Look through the material beneath and copy each line with the word "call".

» **Material provided**:
────────────────

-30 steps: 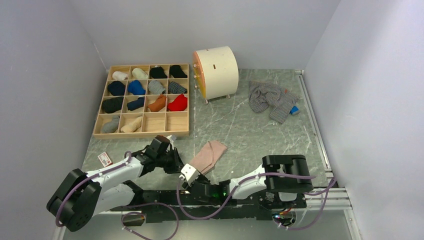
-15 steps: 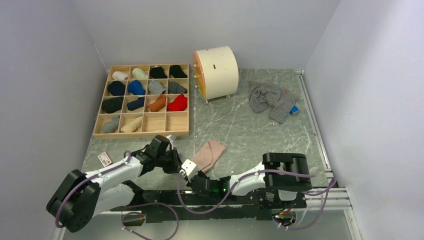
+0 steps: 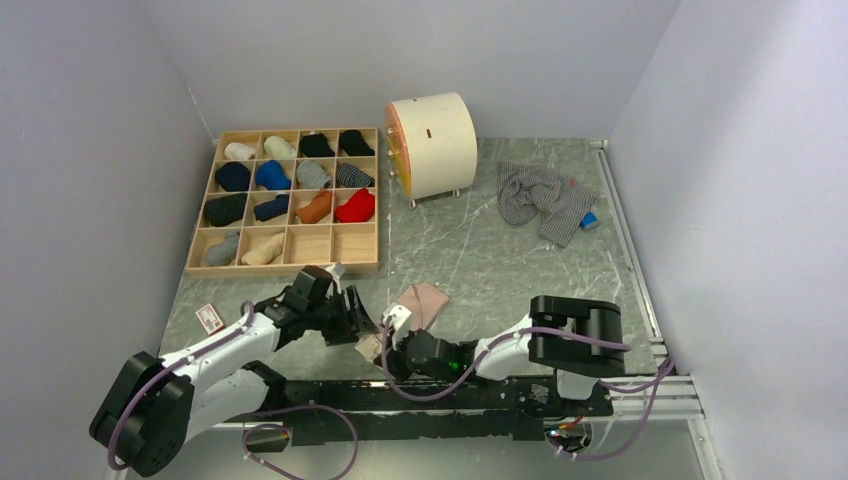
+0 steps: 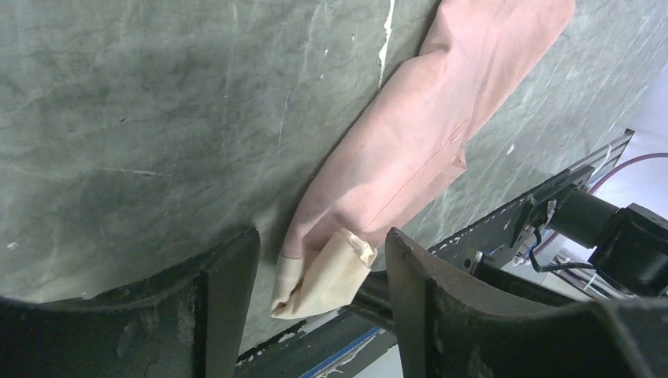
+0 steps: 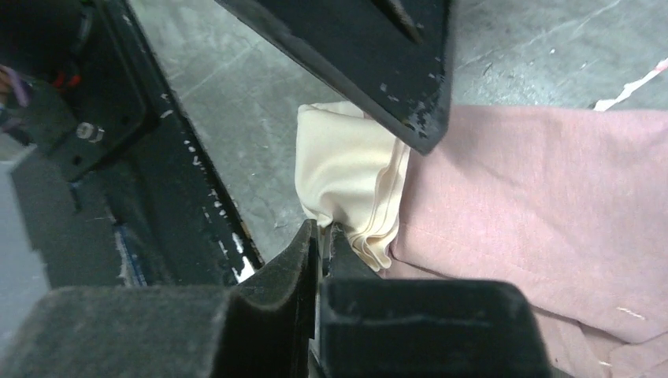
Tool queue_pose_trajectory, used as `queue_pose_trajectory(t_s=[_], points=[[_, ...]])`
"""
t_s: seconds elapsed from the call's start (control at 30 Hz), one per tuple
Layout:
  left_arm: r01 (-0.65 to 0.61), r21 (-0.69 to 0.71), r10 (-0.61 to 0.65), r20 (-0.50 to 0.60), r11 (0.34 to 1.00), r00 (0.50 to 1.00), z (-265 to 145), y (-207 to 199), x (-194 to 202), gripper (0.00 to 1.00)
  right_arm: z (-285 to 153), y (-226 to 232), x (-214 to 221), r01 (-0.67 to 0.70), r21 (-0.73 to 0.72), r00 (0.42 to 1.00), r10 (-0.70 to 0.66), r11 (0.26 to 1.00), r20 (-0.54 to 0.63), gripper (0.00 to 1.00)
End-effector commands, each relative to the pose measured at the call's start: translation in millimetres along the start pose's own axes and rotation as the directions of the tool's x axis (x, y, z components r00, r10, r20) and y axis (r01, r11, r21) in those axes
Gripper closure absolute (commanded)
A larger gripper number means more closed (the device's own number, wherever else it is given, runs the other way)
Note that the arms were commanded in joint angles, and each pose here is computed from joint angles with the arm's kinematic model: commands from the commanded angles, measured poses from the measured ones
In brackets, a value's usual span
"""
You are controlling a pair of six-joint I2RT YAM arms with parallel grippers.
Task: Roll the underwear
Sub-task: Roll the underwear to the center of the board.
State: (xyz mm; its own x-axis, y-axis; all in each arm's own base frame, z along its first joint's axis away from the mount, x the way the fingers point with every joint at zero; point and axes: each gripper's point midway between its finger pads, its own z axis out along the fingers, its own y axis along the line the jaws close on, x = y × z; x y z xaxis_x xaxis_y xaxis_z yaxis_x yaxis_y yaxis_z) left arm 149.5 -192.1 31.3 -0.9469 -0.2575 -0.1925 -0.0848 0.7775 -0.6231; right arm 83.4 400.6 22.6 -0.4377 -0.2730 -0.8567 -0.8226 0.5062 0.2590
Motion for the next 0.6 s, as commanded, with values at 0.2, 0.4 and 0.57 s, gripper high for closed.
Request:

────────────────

» **Task response**:
t_s: seconds elapsed from the call's start (control at 30 Hz), one per tuple
End-effector commands, each relative to the pose measured at the call's start: translation in millimetres along the start pose's own axes and rotation as the directions of the tool's x axis (x, y, z components r00, r10, r20) and y axis (r01, r11, r21) in those axes

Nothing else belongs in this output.